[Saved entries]
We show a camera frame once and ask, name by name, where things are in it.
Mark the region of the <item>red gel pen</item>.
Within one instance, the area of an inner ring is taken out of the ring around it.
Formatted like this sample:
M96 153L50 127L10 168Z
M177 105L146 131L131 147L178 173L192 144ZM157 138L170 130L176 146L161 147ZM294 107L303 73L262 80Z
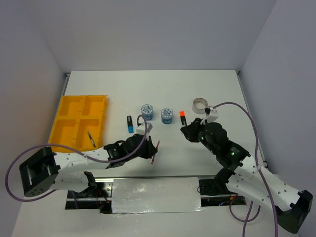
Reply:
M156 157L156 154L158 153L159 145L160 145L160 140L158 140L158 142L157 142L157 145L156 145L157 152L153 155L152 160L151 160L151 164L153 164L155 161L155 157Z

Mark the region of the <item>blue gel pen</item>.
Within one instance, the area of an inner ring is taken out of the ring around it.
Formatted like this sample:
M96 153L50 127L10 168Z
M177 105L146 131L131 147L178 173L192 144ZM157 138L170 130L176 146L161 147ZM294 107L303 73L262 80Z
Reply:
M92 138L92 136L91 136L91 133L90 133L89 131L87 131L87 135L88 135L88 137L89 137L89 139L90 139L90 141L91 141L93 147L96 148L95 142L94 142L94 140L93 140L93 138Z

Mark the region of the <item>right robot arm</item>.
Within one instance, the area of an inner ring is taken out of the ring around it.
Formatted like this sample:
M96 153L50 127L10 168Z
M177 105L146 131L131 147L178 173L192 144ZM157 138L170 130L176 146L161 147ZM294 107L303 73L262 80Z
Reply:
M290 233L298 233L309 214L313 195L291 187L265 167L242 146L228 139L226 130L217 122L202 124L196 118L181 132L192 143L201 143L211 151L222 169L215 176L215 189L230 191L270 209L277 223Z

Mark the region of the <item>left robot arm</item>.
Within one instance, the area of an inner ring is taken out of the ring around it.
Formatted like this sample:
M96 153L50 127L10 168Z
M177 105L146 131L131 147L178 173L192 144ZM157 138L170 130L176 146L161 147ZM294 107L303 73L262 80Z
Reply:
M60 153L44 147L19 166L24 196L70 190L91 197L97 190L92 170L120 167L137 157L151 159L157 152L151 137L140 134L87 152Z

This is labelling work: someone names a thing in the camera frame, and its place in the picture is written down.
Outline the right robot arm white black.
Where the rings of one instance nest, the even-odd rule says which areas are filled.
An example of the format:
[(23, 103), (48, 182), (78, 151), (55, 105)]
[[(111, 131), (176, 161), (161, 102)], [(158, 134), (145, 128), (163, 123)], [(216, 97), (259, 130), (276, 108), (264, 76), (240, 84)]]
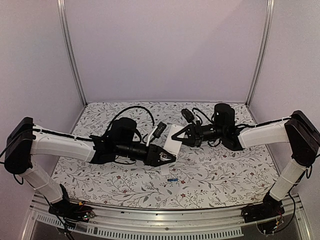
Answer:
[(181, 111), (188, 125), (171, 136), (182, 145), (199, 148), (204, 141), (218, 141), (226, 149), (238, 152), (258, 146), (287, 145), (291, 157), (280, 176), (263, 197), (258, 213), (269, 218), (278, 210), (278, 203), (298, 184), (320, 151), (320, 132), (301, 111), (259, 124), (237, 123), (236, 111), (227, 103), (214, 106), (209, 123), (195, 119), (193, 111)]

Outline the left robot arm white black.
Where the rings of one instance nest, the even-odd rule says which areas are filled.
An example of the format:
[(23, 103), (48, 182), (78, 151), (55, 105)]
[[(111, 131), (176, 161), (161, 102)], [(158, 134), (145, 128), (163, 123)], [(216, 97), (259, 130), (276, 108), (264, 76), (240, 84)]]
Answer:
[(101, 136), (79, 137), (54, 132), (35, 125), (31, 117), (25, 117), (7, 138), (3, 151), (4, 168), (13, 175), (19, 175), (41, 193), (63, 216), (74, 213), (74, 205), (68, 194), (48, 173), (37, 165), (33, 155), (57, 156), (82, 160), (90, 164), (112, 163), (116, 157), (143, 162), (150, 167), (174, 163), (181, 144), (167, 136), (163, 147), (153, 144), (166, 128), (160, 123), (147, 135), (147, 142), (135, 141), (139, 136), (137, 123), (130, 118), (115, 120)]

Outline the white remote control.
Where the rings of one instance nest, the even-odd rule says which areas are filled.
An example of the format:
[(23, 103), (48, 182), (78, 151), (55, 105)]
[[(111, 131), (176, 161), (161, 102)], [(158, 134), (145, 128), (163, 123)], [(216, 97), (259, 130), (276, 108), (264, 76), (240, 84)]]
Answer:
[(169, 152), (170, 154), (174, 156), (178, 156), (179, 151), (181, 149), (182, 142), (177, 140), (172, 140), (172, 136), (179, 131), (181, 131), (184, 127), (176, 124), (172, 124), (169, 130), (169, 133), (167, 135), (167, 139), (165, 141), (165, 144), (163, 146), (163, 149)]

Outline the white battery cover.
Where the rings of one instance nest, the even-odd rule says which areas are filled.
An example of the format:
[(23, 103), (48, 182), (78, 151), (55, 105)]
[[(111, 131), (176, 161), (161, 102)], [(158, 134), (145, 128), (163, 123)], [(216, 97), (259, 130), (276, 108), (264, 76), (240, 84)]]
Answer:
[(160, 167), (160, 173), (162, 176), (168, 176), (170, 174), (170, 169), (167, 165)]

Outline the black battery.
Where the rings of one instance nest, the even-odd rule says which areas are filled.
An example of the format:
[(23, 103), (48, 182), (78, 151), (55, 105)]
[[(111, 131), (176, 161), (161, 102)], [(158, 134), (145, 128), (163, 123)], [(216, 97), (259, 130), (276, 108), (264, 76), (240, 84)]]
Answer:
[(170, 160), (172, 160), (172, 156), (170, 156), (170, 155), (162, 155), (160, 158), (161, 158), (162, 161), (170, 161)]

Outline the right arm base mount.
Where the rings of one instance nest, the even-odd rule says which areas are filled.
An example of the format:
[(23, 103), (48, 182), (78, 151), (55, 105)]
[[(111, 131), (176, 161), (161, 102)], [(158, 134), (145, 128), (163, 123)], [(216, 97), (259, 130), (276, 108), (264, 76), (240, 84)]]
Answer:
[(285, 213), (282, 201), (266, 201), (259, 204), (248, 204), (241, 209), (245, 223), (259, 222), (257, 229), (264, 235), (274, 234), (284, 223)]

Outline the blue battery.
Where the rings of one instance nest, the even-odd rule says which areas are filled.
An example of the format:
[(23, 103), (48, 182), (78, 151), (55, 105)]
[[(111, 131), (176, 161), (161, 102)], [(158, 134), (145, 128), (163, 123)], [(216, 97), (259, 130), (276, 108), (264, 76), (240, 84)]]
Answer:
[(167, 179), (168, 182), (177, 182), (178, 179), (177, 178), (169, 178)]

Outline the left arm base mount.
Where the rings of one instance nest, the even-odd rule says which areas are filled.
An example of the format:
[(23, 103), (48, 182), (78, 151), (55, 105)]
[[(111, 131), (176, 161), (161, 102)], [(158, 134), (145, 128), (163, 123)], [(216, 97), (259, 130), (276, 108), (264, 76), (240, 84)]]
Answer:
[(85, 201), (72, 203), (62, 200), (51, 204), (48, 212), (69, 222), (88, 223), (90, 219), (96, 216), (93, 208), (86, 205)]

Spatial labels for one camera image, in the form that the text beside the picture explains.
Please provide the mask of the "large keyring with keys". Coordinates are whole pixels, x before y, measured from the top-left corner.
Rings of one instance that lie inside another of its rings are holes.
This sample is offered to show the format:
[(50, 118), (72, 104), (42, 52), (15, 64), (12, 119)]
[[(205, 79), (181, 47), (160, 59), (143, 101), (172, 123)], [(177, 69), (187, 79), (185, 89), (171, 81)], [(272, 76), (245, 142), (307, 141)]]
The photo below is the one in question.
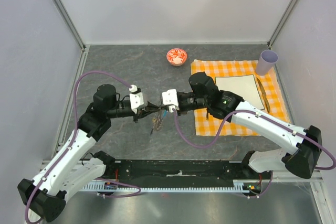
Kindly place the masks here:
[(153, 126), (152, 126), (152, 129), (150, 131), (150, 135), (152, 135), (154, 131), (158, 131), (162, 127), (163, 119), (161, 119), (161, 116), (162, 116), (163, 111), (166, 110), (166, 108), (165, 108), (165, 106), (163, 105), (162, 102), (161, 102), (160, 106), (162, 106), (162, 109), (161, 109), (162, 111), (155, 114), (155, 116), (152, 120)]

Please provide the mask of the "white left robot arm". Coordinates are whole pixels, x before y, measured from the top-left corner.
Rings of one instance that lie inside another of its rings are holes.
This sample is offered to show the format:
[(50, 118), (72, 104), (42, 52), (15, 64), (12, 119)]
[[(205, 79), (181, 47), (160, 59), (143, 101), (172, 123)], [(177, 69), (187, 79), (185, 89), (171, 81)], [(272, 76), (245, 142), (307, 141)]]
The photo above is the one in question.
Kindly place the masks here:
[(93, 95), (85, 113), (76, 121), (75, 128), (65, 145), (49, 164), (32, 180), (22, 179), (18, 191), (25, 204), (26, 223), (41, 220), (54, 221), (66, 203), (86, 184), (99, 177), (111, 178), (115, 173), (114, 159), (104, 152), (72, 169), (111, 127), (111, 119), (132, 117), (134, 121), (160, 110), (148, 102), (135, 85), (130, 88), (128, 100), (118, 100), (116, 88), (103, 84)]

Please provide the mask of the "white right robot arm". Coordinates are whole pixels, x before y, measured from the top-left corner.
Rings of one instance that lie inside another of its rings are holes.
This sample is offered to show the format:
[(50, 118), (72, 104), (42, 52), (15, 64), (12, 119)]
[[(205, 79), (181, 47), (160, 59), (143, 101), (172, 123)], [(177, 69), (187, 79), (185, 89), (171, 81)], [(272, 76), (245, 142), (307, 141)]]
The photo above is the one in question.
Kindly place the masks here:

[YOUR OBJECTIVE]
A line belongs in the answer if it contains the word "picture"; copy every such line from the data above.

[TASK RESULT]
This is labelling work: someone names a thing in the camera frame, and its place in the picture is written down.
Spatial labels for one camera image, in the form that the text beside the picture explains.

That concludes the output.